The task: Lines of the data that contain the word "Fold" are the ones to copy.

Dataset excerpts
····················

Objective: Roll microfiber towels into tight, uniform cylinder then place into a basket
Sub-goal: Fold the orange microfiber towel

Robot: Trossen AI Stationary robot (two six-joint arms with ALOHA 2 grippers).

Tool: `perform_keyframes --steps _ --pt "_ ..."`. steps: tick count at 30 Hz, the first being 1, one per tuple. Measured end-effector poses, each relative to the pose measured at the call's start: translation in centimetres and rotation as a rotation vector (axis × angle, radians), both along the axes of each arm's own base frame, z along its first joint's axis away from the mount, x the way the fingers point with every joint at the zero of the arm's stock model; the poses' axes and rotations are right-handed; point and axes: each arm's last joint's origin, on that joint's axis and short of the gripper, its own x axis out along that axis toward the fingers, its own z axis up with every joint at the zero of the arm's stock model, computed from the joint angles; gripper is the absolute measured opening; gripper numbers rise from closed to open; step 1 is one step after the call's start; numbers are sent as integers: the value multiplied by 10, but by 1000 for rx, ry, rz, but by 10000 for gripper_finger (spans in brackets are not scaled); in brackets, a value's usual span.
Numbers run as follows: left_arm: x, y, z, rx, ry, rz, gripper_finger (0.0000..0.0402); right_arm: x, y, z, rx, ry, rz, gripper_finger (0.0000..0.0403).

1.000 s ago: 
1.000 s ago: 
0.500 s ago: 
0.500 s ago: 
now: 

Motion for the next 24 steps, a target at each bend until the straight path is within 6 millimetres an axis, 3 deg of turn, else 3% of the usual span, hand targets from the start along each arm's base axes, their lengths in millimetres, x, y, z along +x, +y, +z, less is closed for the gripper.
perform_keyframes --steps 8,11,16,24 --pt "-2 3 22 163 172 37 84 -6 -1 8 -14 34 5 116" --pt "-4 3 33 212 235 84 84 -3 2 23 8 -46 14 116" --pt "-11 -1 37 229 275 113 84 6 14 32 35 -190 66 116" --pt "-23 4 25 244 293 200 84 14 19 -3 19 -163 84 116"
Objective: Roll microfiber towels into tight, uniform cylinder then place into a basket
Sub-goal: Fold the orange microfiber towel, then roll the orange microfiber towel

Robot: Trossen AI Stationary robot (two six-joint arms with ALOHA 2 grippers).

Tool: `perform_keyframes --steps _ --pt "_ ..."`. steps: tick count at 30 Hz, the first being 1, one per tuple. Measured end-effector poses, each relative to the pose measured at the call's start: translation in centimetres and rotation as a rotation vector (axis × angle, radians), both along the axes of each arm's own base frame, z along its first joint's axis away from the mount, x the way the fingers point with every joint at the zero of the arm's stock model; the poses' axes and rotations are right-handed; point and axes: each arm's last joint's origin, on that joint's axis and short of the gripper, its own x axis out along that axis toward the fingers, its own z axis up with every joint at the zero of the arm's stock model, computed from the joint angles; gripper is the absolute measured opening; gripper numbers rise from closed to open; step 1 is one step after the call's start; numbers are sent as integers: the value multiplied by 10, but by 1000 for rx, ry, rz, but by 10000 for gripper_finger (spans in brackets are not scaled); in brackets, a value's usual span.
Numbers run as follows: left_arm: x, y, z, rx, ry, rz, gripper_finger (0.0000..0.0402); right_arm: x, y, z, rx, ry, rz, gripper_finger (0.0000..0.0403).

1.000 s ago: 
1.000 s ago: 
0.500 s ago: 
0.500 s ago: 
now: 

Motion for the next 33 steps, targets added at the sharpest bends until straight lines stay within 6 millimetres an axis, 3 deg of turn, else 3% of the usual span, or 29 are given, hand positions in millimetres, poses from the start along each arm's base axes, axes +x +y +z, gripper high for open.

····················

Result for this task:
Sub-goal: Fold the orange microfiber towel
Sub-goal: Fold the orange microfiber towel, then roll the orange microfiber towel

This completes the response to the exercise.